Bookshare.org is an online library with over half a million books scanned by volunteers or donated by publishers. Best sellers, classics, technical tomes, young adult, international reports, romance, suspense, and much more. Also available are newspapers from across the country, including AZ Republic, NYTimes and Washington Post, plus magazines like AARP, Time, Science News, Economist, and New Yorker.
These books and magazines are NOT human narrated as in the Talking Book Library. Rather, you download the book file from the Bookshare website then read it in Voice Dream on an iPhone or a special reading device sold as the Victor Reader Stream. You can also read the books online in a web browser.
Bookshare has funding from the Department of Education for all US schools and shares with other countries. Cost is $50 a year, limited to 100 books per month, requiring certification for “print disability” (qualified by Talking Book).

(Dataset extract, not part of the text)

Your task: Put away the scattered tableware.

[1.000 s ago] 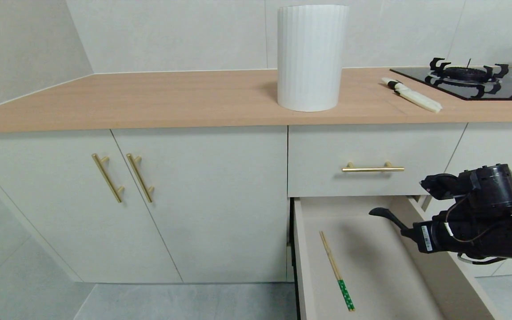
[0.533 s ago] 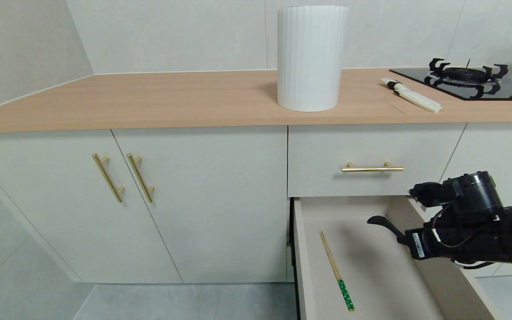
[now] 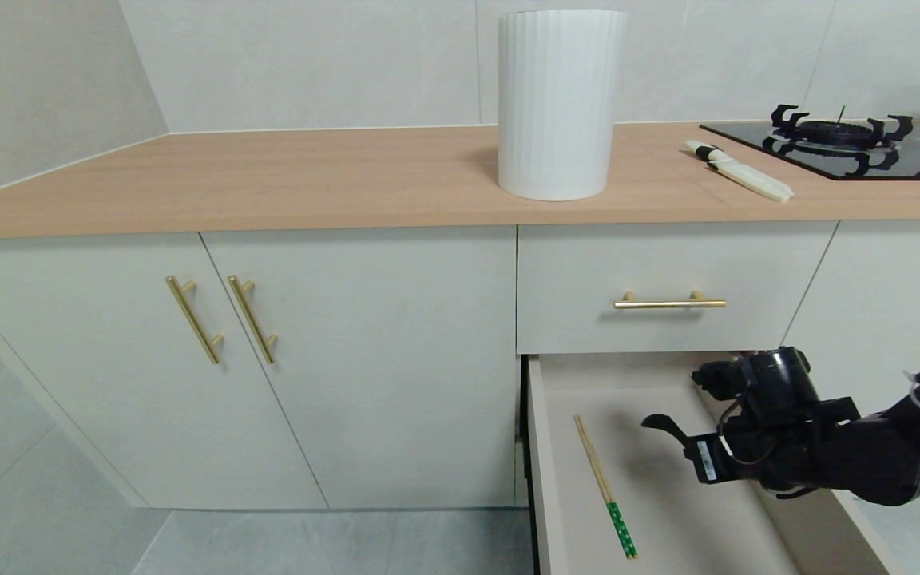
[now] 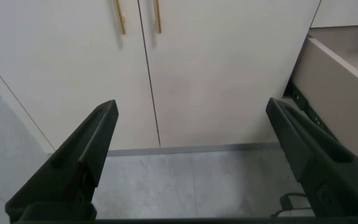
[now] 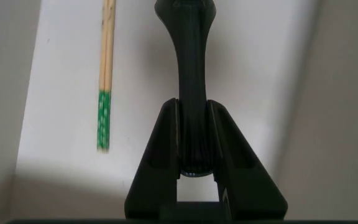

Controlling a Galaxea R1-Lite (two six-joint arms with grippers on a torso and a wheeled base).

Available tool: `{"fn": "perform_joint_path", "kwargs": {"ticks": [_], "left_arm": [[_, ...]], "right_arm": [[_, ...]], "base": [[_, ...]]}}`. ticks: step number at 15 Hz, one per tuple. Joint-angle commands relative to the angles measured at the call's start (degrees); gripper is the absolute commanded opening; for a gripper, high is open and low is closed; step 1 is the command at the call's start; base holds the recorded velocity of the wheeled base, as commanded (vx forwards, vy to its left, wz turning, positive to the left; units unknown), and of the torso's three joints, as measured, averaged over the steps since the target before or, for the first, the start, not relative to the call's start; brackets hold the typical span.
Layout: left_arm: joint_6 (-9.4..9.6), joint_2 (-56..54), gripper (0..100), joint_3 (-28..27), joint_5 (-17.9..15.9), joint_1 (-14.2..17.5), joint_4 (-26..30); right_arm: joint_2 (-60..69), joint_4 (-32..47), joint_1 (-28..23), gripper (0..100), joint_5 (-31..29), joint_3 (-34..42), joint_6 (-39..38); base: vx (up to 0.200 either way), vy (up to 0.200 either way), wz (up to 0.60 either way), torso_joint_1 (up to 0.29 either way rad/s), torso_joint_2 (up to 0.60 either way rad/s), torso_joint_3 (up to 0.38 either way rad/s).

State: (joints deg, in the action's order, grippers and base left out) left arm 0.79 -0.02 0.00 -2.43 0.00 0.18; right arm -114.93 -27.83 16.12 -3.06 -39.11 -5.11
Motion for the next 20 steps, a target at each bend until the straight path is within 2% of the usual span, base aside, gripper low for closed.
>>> {"fn": "perform_joint_path", "kwargs": {"ticks": [1,3,11,20], "left_arm": [[0.0,0.02,100,0.0,-0.04,0.0,-0.01],[0.0,0.02,100,0.0,-0.04,0.0,-0.01],[0.0,0.02,100,0.0,0.05,0.0,-0.01],[0.0,0.02,100,0.0,0.05,0.0,-0.01]], "right_arm": [[-7.67,-3.9,0.67,0,-0.02,-1.23,-3.86],[-11.28,-5.83,1.55,0,-0.98,-2.29,-6.67],[-17.52,-6.53,3.22,0,-2.92,-2.2,-6.67],[-18.84,-8.03,3.22,0,-4.24,-2.38,-6.58]], "base": [[0.0,0.0,0.0,0.0,0.0,0.0],[0.0,0.0,0.0,0.0,0.0,0.0],[0.0,0.0,0.0,0.0,0.0,0.0],[0.0,0.0,0.0,0.0,0.0,0.0]]}}
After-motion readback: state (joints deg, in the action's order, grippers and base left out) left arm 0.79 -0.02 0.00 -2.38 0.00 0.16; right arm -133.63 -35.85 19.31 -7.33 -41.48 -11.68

Demonstration: Look up the current most popular book (probably Harry Potter) and read on iPhone Voice Dream.
Quest 10: Exploit your knowledge and skills.
- Book club using Talking Book and Bookshare.
- Online gamer clubs
- Our own podcast as we conquer our quests
- Swap and sell and refurbish computers, readers, magnifiers,…
- Event sat the Public Libraries.
- Podcast follow up discussions
Susan Gerhart lost vision starting at age 50 from extreme myopia, long eyeballs that degenerate over time. She visited assistive technology exhibitions, listened to hundreds of podcasts, found the NVDA screen reader, grooved into the iPhone, and collected thousands of books from Bookshare. The above is her personal series of quests, passing rapidly through screen adaptation and magnification, by necessity, into an audio world. She loves her white cane, the cheapest and most robust, assistive technology and has laundered way too many pairs of ear buds.